В одной из предыдущих хроник, посвященной подвигам калифорнийской кобылки Чу–Чу, я отвел немало места описанию достоинств Энрикеса Сальтильо, который помогал мне объезжать Чу–Чу и, кроме того, приходился братом Консуэло Сальтильо, молодой особе, коей я без размышления подарил и самую Чу–Чу и свое юношеское поклонение. Признаком высоких достоинств мужского товарищества представляется мне то обстоятельство, что ни одно из последующих событий — будь то предательство лошадки или измена девицы — ни в малейшей мере не поколебало нашей с Энрикесом возвышенной дружбы. Недоумение по поводу того, что привлекательного ухитрился я найти в его сестрице, он сочетал со снисходительно–скептическим отношением к женскому полу вообще, каковое имел привычку выражать с испанской обстоятельностью, щедро приправленной калифорнийским жаргоном (неподражаемая смесь, снискавшая ему заслуженную известность).
— Что до этих женщин с их маленькими фокусами, — говаривал он, бывало, — поверь старому дядюшке Энри, мой друг: это не по его части. Ни–ни. Когда рядом любовь, он умывает руки. По какой причине? А вот послушай. Если перед тобой лошадь, ты смело говоришь: «Сейчас она встанет на дыбы», «Она шарахнется в сторону», «Она не дойдет до финиша» или «Она придет быстрее всех». Ну, а если перед тобой эти самые женщины, тогда что? Когда ты говоришь: «Она шарахнется в сторону», — она, заметь, непременно пойдет прямо; ты думаешь, что она встанет на дыбы, а она совершенно спокойна; и уж если, допустим, она дойдет до финиша, ты все равно проиграл. Тебя сбросят по дороге. И так всегда. Мой отец и брат моего отца — они оба ухаживали за моей матерью, когда она была еще только сеньоритой. Отец думает, что она больше любит брата. Тогда он говорит ей: «Довольно! Успокойтесь. Я ухожу. Я ретируюсь. Адиос! Прощайте! Пока! До скорого! Увидимся осенью». И что же делает моя мать? Слушай. Она выходит замуж за моего отца — тотчас же! Этих женщин, поверь мне, Панчо, никогда не раскусишь. Даже если, по их милости, станешь сыном своего отца или его племянником.
Я привел эту характерную тираду, чтобы уже в начале своей маленькой повести показать общее направление ума Энрикеса. Будет, однако, лишь справедливо отметить, что в повседневном общении с представительницами пола, который он бранил с такой легкой душой, он не выказывал особой сдержанности или осмотрительности.
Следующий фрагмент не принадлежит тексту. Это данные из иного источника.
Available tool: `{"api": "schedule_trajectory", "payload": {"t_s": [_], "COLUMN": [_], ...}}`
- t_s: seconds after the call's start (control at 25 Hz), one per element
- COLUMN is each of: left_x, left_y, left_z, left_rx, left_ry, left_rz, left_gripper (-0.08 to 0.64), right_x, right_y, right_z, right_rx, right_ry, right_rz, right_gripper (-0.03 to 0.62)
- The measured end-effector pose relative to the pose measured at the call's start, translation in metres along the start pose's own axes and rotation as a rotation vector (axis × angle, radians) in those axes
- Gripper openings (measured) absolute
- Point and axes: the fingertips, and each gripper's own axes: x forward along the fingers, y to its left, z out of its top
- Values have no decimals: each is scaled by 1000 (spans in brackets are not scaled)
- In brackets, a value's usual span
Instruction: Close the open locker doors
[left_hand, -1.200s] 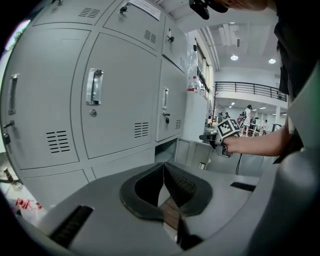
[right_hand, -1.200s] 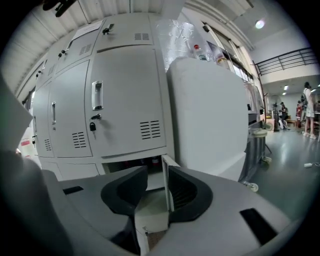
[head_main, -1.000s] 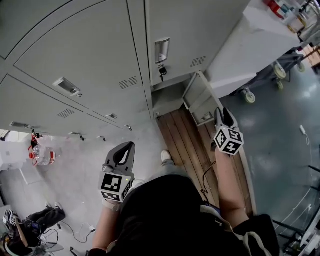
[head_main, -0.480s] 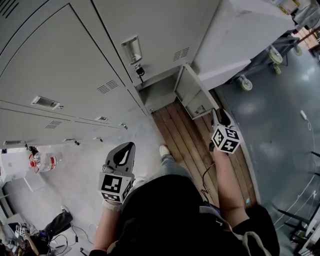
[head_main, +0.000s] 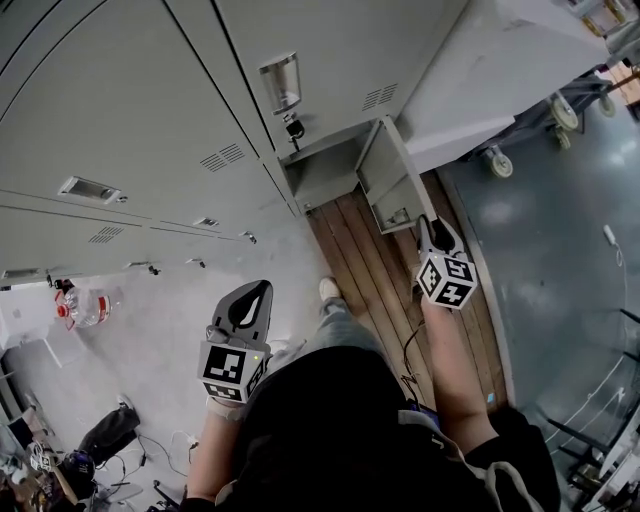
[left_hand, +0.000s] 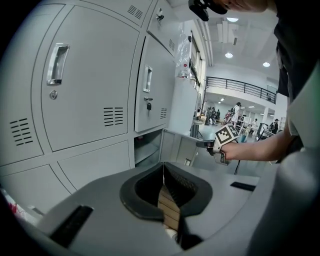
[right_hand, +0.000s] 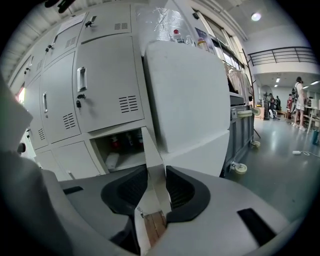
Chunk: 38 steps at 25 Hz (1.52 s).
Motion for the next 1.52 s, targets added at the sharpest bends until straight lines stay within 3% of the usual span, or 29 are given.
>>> {"api": "schedule_trajectory", "payload": {"t_s": [0.28,0.76,0.92,1.52], "left_x": [-28,-73,-85,-110], "left_y": [13,39,49,81], "left_z": [-12,-36,-42,-54], "left_rx": [-24,-95,-121,-216], "left_ry": [0,-1,-2,-16], "left_rz": [46,186,238,423], "left_gripper": [21,21,21,21], "right_x": [5,31,43,103], "right_y": [63,151,179,250], "right_z": [-9,-11,-11,10], "right_rx": [-34,-109,-147,-232], "right_ry": [22,54,64,73], "right_rz": [106,271,330,472], "right_gripper": [140,200,193,183]}}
В разношерстном кругу своих беспечных, легкомысленных соплеменниц он пользовался большой свободой и популярностью. Он превосходно танцевал; когда бы мы с ним ни пришли на танцы, ему, быстрому, дерзкому танцору, неизменно доставались самые хорошенькие партнерши, а его всем известные женоненавистнические взгляды ограждали его от ревности, зависти и обид. Живо запомнился он мне, поглощенный таинством «sembicuacua», совершенно неистового танца, предоставляющего полную свободу изобретательности исполнителей и почти ничего — воображению зрителей. В одной из фигур языком любви служит более или менее грациозное помахивание ярким цветным платочком перед затуманенными глазами партнера или партнерши, выражающее на протяжении танца восхищение или безразличие, нерешительность или настойчивость, страх или блаженство, смущение или кокетство.
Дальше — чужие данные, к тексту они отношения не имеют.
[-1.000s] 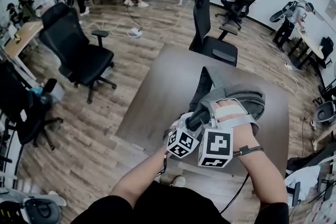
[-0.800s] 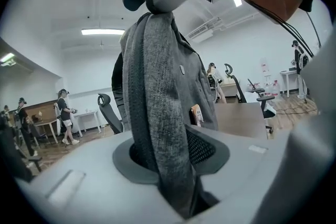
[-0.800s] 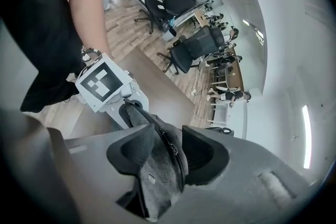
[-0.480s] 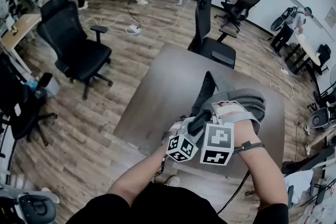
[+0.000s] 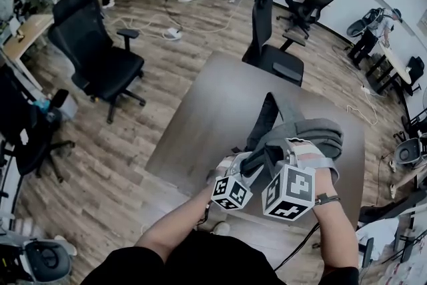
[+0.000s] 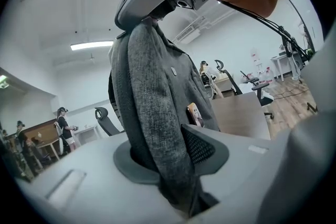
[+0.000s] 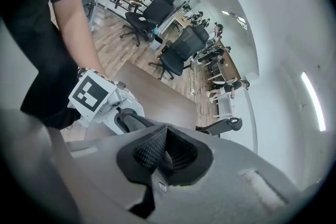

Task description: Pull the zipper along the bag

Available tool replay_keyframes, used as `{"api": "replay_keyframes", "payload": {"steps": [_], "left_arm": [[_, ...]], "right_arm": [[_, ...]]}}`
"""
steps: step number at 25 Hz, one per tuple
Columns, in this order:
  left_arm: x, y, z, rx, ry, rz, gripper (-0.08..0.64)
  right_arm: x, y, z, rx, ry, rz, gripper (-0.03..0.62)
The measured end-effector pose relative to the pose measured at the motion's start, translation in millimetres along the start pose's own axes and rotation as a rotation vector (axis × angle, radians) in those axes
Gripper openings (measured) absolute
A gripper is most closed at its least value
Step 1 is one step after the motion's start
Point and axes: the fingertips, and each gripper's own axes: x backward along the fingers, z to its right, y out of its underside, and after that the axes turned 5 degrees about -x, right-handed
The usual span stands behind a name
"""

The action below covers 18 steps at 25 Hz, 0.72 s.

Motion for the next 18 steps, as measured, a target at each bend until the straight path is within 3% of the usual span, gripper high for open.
{"api": "replay_keyframes", "payload": {"steps": [4, 8, 18], "left_arm": [[0.5, 1.2, -4.3, 0.021, -0.009, -0.003, 0.144], [0.2, 2.0, -6.4, 0.034, -0.004, -0.002, 0.146], [2.2, 4.8, -11.2, 0.069, 0.009, -0.003, 0.146]], "right_arm": [[7.8, -1.6, 4.4, -0.001, 0.083, 0.033, 0.002], [21.5, 1.4, 16.6, -0.086, 0.161, 0.093, 0.001], [30.3, -4.7, 16.4, -0.167, 0.189, 0.149, 0.002]]}}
Нечего и говорить, что в исполнении Энрикеса эта пантомима приобретала и вовсе необузданный характер, хотя все проделывалось и воспринималось с самым серьезным видом, составляющим одну из непременных особенностей этого танца. Из груди его вырывались вздохи, которым надлежало изображать последовательные стадии зарождающейся страсти; он ревниво всхрапывал при виде предполагаемого соперника, затем на него нападало нечто вроде пляски святого Вита, означавшее робость при первых изъявлениях нежного чувства; презрение дамы сердца нагоняло на него немой и лихорадочный озноб, а один ее благосклонный жест доводил его до полнейшего исступления. Все это было вполне в стиле Энрикеса, однако в тот раз, о котором здесь идет речь, я полагаю, едва ли кто‑нибудь ожидал, что ему вздумается начать очередную фигуру сразу с четырьмя платками! А между тем именно это он и сделал, кружась на носках, подпрыгивая и взмахивая своими шелковыми сигнальными флажками, как балерина — шарфом, в томлении или пылу любовной страсти, и так до заключительной фигуры, в которой побежденная прелестница обычно покорно склоняется в объятия своего кавалера и в которой выдумщик Энрикес, естественно, очутился на середине зала, поддерживая сразу четырех дам. Однако ни рукоплескания собравшихся, ни очевидный успех у прекрасного пола нимало не поколебали его душевного равновесия.